As a sign of good faith, renters can offer to pay more in their deposit, write a letter of explanation, or bring a recommendation from a previous landlord or job.

Here's a sample letter to get you started.

"One of the things that prospective tenants can do when they’re dealing with the landlord is to talk about the issue openly,” said Moffitt. "Say, 'Look, I’ve had some challenges, I’m working on it and working through those things and I’m happy to pay an extra security deposit or maybe some rent.' A lot of landlords understand that life happens and are willing to work with folks.”

#3: Being Prepared

As you search, don't begin the process unprepared. You need to have all of your documentation ready to go.

"The thing to remember about this process is that every day in real estate is a year, so everything needs to happen in an instant," said Moffitt. "On the purchase side of things when houses are bought and sold with the agent, buyer and seller -- everything happens with a deal usually within a 24 hour period of time."

The same thing is true right now with landlord-tenant negotiations.

“A tenant who is prepared has all of their documentation in order, ready to go -- paycheck stubs, bank account records, applications filled out already. Everything. Landlords appreciate that they know they’re serious and now they want to move forward with something,” Moffitt said.

Here's a list of all the things you might be asked for:

  • Pay stubs
  • Bank statements
  • Proof of identification
  • Recommendations
  • Vehicle registration and proof of insurance
  • Social Security number
  • Rental history
  • References
  • Job history/resume
  • Pet information
  • Checkbook

#4: Pets

As people compete to snag available apartment units or rental homes, pets could be another problem.

Landlords have a list of what they consider to be aggressive breeds or other animals that could get prospective tenants turned down or charged more for fees.

“We always want to put our best foot forward and having a picture of the pet in a cute position or something like that can go a long way. Pictures are worth 1,000 words, sometimes $1,000,” said Moffitt.

Experts suggest putting together a ‘pet resume’ complete with information about the pet, health records, references and pictures.
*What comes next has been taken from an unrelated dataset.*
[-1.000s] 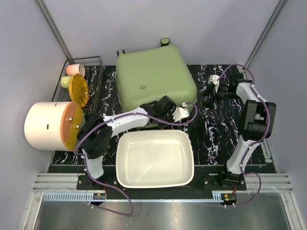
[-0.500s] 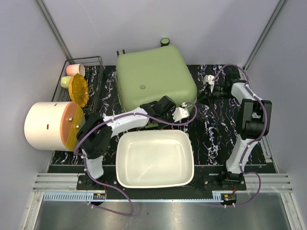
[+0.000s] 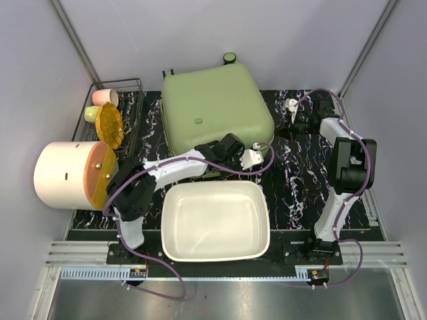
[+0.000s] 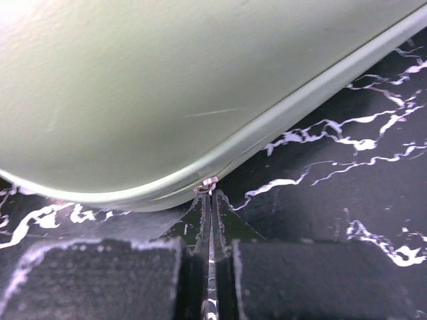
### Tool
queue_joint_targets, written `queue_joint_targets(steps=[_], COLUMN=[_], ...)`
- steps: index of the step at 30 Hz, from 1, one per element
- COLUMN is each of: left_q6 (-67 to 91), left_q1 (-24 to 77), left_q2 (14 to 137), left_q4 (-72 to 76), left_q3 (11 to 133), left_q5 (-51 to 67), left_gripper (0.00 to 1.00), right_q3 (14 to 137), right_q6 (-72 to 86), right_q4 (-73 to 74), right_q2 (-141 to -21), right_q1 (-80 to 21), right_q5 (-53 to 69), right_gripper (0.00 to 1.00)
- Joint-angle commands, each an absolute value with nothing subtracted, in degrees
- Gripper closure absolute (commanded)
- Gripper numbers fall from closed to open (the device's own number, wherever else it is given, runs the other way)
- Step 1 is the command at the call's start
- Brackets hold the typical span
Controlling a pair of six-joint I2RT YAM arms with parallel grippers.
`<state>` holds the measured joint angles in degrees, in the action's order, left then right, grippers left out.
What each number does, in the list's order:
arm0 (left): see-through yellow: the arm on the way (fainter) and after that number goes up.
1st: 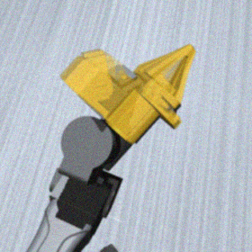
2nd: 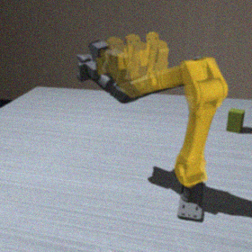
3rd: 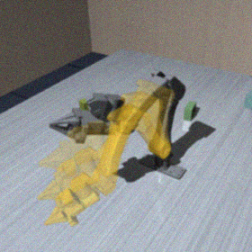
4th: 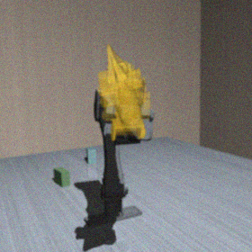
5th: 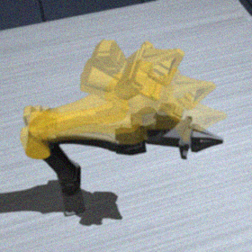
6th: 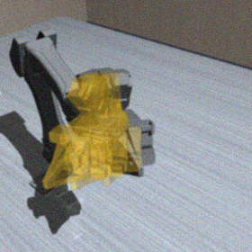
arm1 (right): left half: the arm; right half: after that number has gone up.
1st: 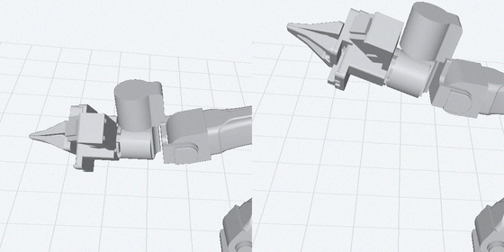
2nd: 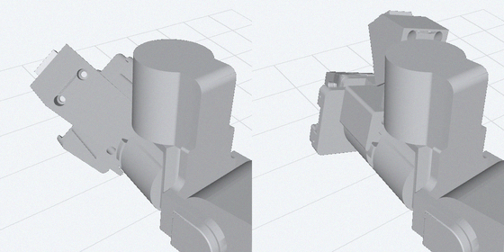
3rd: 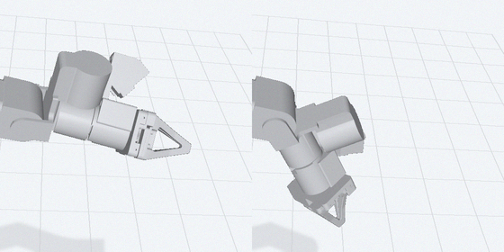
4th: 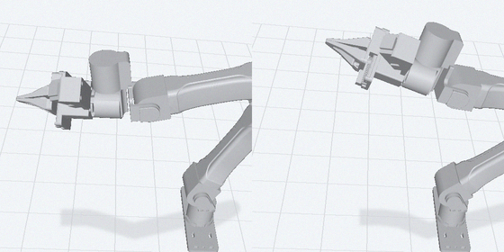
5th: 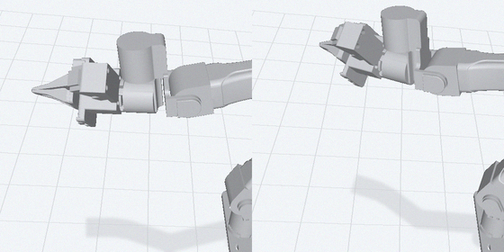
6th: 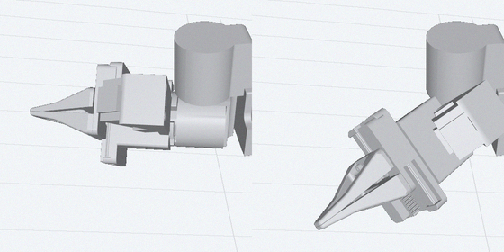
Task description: Open, take out, and arrange the luggage
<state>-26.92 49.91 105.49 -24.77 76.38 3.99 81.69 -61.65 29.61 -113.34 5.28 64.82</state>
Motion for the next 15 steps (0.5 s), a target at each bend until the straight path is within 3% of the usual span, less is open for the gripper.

“And sometimes you can offer to pay additional pet deposits or things like that or take a look at other maintenance clauses in the lease to be able to count for those,” Moffitt said. “Ultimately at the end of the day, the landlord just wants to make sure that the property is not going to be destroyed by the pet.”

#5: Reading the Lease

Once you land the unit or home you want to rent, it’s important to read the lease.

“Keep in mind that everything in that contract is negotiable,” Moffitt said. “So if there is a term or a clause in there that obligates the tenant to something they’re not comfortable with, have a conversation about that. Maybe you can get the landlord to remove it.”

You can also talk to the landlord about how long you want the lease to be.

"What I would suggest is when you’re having a conversation with a prospective landlord, talk about how long of a lease you can agree to," Moffitt said. “Can we agree to a longer-term lease, maybe a two-year lease? And potentially put in some options for renewal with pre-defined pricing. If you want to have a lease for a year, have a renewal option that’s already pre-defined and only adds a small bump.”

In reading the lease thoroughly, there could also be extra costs or problems you didn't know about.

Moffitt said to pay close attention to the sections pertaining to maintenance and move-out conditions.

"A lot of times, you have lawn care that needs to be taken care of and so who pays for that? Does the landlord pay for it or does the tenant take care of it? Are they required to contract out or do it themselves?" said Moffitt. "What are the move-out condition requirements? Are they required to a full professional cleaning? 

Many realtors and attorneys can also look over a lease for you.